On The Gold Coast: A New Baby
Where do babies come from? Sooner or later, every child asks this question. In this delightful column, Judith Wallis recalls the day she sought an answer from her parents.
The afternoon tea party was a special occasion to celebrate the arrival of my neighbour’s third child. I was warmly welcomed and settled beneath a sunshade in the garden.
My neighbour’s daughter, a diminutive Shirley Temple look-a-like, stood before me. With a dimpled finger tucked between her rosy lips she gazed solemnly into my face. Pale golden curls escaped from beneath her brightly coloured sunhat and she held out the hem of her dress as she turned shyly away, avoiding a direct stare, but still looking at me from the corner of her eye.

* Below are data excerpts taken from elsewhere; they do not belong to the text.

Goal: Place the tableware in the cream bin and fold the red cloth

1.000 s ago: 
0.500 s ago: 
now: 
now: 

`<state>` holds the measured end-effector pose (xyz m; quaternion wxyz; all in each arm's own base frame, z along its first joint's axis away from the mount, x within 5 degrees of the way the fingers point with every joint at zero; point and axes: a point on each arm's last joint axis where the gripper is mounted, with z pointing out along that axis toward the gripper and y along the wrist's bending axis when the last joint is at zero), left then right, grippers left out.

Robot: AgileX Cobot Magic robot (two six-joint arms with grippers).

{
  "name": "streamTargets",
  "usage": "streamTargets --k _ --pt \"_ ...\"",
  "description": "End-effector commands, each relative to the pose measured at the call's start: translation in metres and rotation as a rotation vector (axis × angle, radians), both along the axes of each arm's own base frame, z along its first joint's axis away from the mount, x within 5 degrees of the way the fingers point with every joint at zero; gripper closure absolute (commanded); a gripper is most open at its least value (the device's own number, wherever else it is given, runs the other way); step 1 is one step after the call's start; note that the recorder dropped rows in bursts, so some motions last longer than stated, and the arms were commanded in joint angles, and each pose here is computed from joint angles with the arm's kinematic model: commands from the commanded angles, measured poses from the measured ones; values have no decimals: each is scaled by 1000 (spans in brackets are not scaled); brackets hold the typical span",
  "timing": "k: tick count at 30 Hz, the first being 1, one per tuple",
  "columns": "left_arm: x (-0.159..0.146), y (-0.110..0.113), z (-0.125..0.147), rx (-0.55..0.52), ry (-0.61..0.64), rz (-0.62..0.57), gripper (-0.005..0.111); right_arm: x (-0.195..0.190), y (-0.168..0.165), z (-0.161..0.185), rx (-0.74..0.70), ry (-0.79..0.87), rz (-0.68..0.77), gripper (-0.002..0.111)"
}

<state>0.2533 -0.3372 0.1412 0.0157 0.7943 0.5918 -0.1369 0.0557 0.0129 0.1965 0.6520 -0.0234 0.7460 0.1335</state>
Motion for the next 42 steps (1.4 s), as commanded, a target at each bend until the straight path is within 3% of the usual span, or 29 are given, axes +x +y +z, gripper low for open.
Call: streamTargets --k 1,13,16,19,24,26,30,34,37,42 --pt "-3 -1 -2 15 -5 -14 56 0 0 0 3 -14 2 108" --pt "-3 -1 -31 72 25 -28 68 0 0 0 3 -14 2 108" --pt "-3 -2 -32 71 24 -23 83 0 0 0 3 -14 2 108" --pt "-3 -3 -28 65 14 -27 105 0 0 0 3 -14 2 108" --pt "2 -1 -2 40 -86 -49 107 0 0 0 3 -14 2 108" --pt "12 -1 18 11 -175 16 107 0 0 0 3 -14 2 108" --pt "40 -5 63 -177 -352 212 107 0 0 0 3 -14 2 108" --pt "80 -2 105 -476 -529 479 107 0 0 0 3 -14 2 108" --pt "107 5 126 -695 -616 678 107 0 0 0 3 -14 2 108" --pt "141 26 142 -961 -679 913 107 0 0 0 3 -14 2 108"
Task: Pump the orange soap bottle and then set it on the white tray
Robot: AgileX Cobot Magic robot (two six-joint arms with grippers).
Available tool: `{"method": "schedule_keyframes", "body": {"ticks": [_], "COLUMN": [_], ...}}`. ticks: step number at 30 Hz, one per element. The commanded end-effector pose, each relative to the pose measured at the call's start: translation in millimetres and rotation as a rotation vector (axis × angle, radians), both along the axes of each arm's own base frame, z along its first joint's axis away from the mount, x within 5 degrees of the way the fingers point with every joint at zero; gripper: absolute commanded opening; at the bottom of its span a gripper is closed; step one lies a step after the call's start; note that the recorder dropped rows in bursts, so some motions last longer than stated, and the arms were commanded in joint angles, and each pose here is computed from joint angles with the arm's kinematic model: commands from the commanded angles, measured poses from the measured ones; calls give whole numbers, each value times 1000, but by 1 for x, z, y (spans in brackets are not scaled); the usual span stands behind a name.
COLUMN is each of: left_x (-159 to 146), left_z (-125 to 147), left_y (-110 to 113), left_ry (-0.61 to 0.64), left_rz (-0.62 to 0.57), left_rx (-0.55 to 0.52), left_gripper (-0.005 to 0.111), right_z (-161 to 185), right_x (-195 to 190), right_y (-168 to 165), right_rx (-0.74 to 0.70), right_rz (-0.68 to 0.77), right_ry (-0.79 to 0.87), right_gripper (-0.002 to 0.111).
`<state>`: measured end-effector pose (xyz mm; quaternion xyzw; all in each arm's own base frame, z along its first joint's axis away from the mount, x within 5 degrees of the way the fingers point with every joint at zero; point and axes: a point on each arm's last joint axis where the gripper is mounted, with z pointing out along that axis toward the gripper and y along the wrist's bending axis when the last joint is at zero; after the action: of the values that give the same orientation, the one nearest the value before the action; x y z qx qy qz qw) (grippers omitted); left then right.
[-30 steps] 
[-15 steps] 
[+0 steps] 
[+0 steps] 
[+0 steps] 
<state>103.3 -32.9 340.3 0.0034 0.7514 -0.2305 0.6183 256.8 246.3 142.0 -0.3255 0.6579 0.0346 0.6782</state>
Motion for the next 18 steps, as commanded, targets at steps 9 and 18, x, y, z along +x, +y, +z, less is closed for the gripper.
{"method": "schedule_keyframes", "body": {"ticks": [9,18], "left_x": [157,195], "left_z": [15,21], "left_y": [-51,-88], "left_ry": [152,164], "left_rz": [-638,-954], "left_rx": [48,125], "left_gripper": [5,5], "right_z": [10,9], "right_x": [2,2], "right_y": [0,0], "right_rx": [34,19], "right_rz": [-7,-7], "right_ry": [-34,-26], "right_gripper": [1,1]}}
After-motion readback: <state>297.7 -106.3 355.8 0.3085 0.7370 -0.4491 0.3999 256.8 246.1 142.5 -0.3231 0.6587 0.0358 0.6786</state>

I smiled. ‘That’s a pretty hat. I forgot mine. Would you loan me yours?’
After the slightest of pauses she pulled it from her head and handed it to me.
‘How do I look?’
Her eyes twinkled and she laughed. ‘It’s too small.’ The ice broken, we chattered.
'I have a new baby brother. He is called Cameron and he came out of mummy’s tummy.’
‘Oh.’
‘Yes. The doctor had to cut mummy open. He used a very little knife and stitched her up again very carefully. It was a salad.’
It took a moment for me to make the link between salad and Caesar and on to Caesarean. Because the child was sharing a confidence I could not laugh. So I took a sip of tea and spluttered as my mother had done when I was small and naturally curious about where babies came from.
I asked the question one day as my younger brother Doug and I sat at the lunch table with our parents. Mother and father exchanged looks and both spoke at once. ‘From amongst the cabbages,’ said father. ‘Beneath the gooseberry bush,’ said mother. They smiled at each other in a funny way and encouraged us to eat up and run outside to play.
After lunch Doug and I sat on the edge of the sand pit looking around the garden. I was excited thinking there might be any number of babies right there in our garden, waiting to be discovered. With as much stealth as is possible for a child not quite three years of age and being egged on by an older sister, Doug crept to mother’s sewing corner and emptied her sewing basket. The padded satin interior of the wicker basket was perfect for a baby to lie in.
We decided to try the cabbages first. Lifting the leaves of each plant we worked our way along the row. By the time we reached the end of the third row we were hot, tired and very dirty. I stood up and brushed the dirt from my hands.
‘Come on,’ I said. ‘Let’s try the gooseberries.’
Dragging the basket along the path, Doug followed me to the thickest clump of prickly bushes. On hands and knees I wiggled beneath the spiky branches. First my hair caught, then my dress. I tried to crawl backwards but became more scratched every time I moved. I was well and truly stuck. I began to cry and called to Doug to run and fetch mother.
There was no reply and I yelled his name loudly. ‘Doug. Douglas!’ A moment later his earnest face appeared on the other side of the bush. ‘I have found some black currants,’ he said proudly holding out mother’s beautiful sewing basket, the lining stained black by the over-ripe fruit.
Doug did not have to fetch mother. My ear-piecing wail of impending doom for what we had done brought her running down the path and with her pruning shears, mother set me free. Both Doug and I were bathed clean and my scratches liberally daubed with peroxide that fizzed and stung, making me cry even harder. Punishment enough, mother said as she looked ruefully at the spoiled basket.
Today’s openness and honesty is no doubt better. But I am glad I grew up in an era when parents maintained a sense of mystery in the lives of their children. When Santa Claus, the Tooth Fairy, storks bringing babies and the idea of a man on the moon invoked an inquiring young mind to search for the truth in all things.